Fachkräftemangel „Die meisten Praxen suchen falsch!“
Qualifiziertes Fachpersonal ist auch auf dem Medizinmarkt derzeit kaum frei verfügbar. Wie erleben Sie die aktuelle Situation?
Chris Fengler: Angespannt. Es gibt zu wenige qualifizierte Fachkräfte. Jeder Praxisinhaber weiß: Es ist heute viel mehr zu tun – allein durch die Digitalisierung. Die Arzthelferin, wie man sie früher kannte, ist deshalb im Know-how nicht mehr vergleichbar mit der Medizinischen Fachangestellten von heute. Für die Arztpraxis und deren künftige Mitarbeiter sind die Herausforderungen groß: Was wird gefordert, was wird bezahlt und was kann wiederum bezahlt werden? Sucht eine Praxis qualifiziertes Fachpersonal, muss zudem mit vielen anderen Praxen um nur wenige Bewerber konkurriert werden und die wirklich guten Mitarbeiter sind schon in festen Händen.

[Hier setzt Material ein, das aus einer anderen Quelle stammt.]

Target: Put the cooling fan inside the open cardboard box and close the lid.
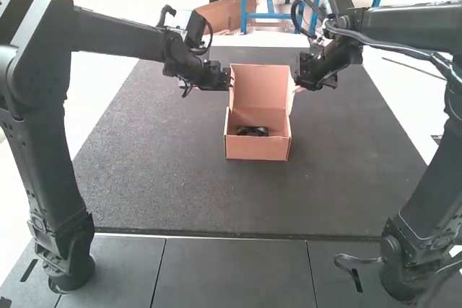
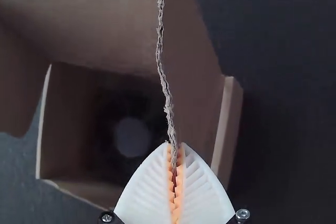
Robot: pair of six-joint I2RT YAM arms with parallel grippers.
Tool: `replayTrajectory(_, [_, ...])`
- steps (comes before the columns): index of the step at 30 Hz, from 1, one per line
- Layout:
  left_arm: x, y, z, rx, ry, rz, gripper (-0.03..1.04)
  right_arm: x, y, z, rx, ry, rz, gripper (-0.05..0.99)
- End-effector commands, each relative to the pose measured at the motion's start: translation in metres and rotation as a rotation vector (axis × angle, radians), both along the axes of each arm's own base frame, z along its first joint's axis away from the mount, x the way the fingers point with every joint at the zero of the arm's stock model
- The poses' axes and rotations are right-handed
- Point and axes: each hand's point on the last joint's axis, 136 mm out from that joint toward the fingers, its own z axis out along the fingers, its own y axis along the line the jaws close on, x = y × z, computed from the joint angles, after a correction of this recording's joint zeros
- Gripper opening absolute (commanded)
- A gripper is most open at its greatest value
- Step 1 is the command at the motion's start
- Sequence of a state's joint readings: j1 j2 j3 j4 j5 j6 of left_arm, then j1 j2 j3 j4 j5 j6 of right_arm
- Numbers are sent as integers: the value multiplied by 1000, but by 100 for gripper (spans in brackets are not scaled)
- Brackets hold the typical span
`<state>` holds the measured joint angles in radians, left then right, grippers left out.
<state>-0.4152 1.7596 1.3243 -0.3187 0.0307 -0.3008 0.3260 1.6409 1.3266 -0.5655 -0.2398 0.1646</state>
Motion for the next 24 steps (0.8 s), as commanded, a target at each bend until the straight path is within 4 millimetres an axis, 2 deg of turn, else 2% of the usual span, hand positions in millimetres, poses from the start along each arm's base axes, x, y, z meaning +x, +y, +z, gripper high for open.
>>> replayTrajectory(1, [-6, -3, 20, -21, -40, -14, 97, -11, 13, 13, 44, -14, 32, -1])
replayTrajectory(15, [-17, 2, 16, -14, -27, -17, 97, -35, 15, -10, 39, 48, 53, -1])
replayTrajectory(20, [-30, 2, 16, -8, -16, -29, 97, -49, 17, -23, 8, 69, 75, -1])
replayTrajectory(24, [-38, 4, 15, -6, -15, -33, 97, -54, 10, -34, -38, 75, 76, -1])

Was empfehlen Sie bei der Personalauswahl?
Chris Fengler: Solides fachliches Know-how ist unverzichtbar, was aber nicht heißt, dass diese Person vom ersten Tag an gleich alles können muss. Die neue Kollegin oder der Kollege sollte aber bereit und fähig sein, stets dazuzulernen und bislang gelernte Arbeitsweisen zu ändern, wenn dies in der neuen Praxis erforderlich ist. Es muss also eine gesunde Balance aus fachlichem Wissen, einer zur Teamkultur passenden Persönlichkeit und der kognitiven Fähigkeit sein, dazuzulernen und den neuen Abläufen positiv gegenüber zu stehen. Nur auf Fachwissen oder nur auf Flexibilität zu achten, würde den Kreis der infrage kommenden Bewerber zu sehr verkleinern und dazu führen, dass die Person wohl der Praxis nicht lange treu bleibt.
Auf der Suche nach MFA
Chris Fengler ist Geschäftsführer der Fengler Consulting GmbH, einer Berliner Agentur, die darauf spezialisiert ist, Fachkräfte für Arzt-, Facharzt- und Zahnarztpraxen zu gewinnen (aerzte.chrisfengler.de). Mit einem 15-köpfigen Team sorgt er dafür, dass die Praxen fachlich und menschlich passende Mitarbeiter gewinnen. Derzeit betreut seine Agentur rund 200 Arztpraxen in Deutschland, Österreich und der Schweiz.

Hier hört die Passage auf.